WASHINGTON — Medicaid managed care doesn't appear to be living up to its reputation for cost savings, at least not in South Carolina, Walter Jones, Ph.D., said at the annual meeting of the American Public Health Association.

Dr. Jones and his colleagues looked at 2 years' worth of data on 56,000 Medicaid HMO patients and 21,000 patients in the state's Physician Enhanced Payment (PEP) program, a Medicaid plan in which primary care physicians are paid an extra fee to "case manage" the patient's health care needs. Both groups were matched with comparable fee-for-service patients.

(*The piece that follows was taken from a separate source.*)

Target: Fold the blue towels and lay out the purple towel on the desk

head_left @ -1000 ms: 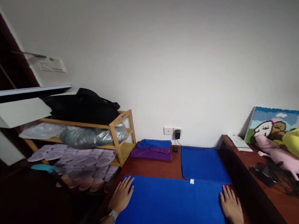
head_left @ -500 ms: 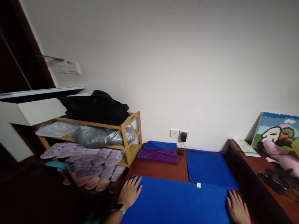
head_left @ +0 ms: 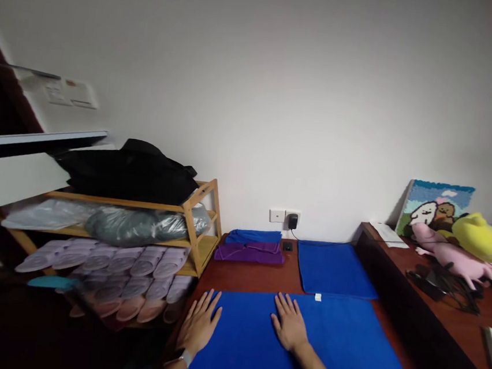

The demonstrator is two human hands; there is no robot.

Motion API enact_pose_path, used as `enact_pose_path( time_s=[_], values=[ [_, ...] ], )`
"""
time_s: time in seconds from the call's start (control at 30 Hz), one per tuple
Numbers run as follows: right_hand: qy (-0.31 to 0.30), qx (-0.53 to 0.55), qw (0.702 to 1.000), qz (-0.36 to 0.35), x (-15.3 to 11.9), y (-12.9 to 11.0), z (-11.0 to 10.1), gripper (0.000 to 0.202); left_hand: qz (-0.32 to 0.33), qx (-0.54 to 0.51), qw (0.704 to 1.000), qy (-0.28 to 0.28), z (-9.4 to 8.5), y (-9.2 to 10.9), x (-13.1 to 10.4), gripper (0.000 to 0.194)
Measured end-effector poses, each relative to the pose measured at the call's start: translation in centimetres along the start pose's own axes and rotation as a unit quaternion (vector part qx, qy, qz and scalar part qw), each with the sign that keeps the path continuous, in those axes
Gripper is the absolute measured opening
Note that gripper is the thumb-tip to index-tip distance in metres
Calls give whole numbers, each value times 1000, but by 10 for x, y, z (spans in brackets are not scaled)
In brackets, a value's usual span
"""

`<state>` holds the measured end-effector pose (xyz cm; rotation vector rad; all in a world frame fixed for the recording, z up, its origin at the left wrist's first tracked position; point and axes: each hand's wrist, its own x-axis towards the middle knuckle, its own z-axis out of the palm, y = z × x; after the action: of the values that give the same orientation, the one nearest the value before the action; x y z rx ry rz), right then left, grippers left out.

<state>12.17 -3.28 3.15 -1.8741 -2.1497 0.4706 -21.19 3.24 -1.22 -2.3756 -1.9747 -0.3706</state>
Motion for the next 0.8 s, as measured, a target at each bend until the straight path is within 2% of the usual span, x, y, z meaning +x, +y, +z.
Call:
enact_pose_path(
  time_s=[0.1, 0.3, 0.4, 0.47, 0.53, 0.8],
  values=[
    [23, -24, 998, 49, -20, 60, -10, 67, -3, -2, 1000, 4, -3, 2, 1, 59],
    [69, -102, 967, 225, -75, 219, -39, 70, 0, -7, 1000, 23, -2, 0, 2, 56],
    [80, -116, 951, 276, -96, 277, -47, 74, -2, -8, 1000, 23, -1, -1, 3, 54],
    [82, -124, 948, 282, -104, 298, -48, 76, -3, -10, 1000, 24, -1, -2, 4, 54],
    [84, -135, 947, 280, -108, 306, -47, 78, -3, -14, 1000, 24, -2, -2, 4, 53],
    [98, -150, 945, 272, -108, 302, -47, 79, -8, -2, 1000, 20, -1, 0, 6, 53]
  ],
)
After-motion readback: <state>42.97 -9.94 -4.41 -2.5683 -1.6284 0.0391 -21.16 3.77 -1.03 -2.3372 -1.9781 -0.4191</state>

South Carolina "is not a heavily managed care state. We have very little HMO penetration," said Dr. Jones, professor of health administration and policy at the Medical University of South Carolina, Charleston. "Unlike a lot of Medicaid programs, South Carolina does not have mandatory HMO assignment; physicians wouldn't stand for it. As a consequence … there's been a lot of unstable provider participation. An HMO comes to the state, thinks it can make money, finds it can't, and leaves, and the merry-go-round goes on and on."

But the PEP program is a much different form of managed care, he said. The primary care physician provides a "medical home" for the patient for a flat fee but is not financially penalized for putting a patient into specialty care. Also, PEP physicians are expected to be "very available," reducing the need for costly emergency room care, Dr. Jones said.

The researchers looked at several aspects of medical care utilization, including primary and specialty care, inpatient hospitalizations, and emergency room visits. They also included a separate category for "total utilization," which included pharmacy use and other services as well as physician and hospital care.

They found that on the surface, both HMOs and PEP reduced utilization. Patients in HMOs had five fewer health care visits for a 2-year period, compared with fee-for-service patients, and PEP patients had two fewer visits. But there was a problem among the HMO patients: the reduced visits included those for primary care as well as for specialty care.

"That's not what managed care is supposed to be doing," Dr. Jones said. "With the PEP project, utilization goes down a little less, but there's no difference in primary care utilization. It appears … that PEP is doing exactly what it should be doing—controlling utilization but not on the primary care level."

Another problem with the HMOs, he continued, is that they "cream skim." "When you control for the HMOs' patient selection, their utilization differences disappear with respect to fee for service. The way they're reducing costs is by keeping the less desirable clients out." This is often accomplished by not setting up enrollment offices in areas of the state where sicker patients are more likely to live, he told this newspaper.

Although patients in both PEP and the Medicaid HMOs decreased their utilization of certain kinds of care, total health care utilization actually appeared to go up in both groups, Dr. Jones noted.

"If you're the state and you're trying to save money, you might be kind of dismayed. On the other hand, if you're an advocate for patients, it doesn't appear that applying managed care reduces the number of services," he said.

Overall, the study "raises questions about the utility of Medicaid managed care," he said. "The assumption always has been that HMOs or other managed care plans could do for Medicaid clients what it's done for private sector healthy employees; we haven't found that to be true. The bottom line is, it's still kind of 'faith-based' health care.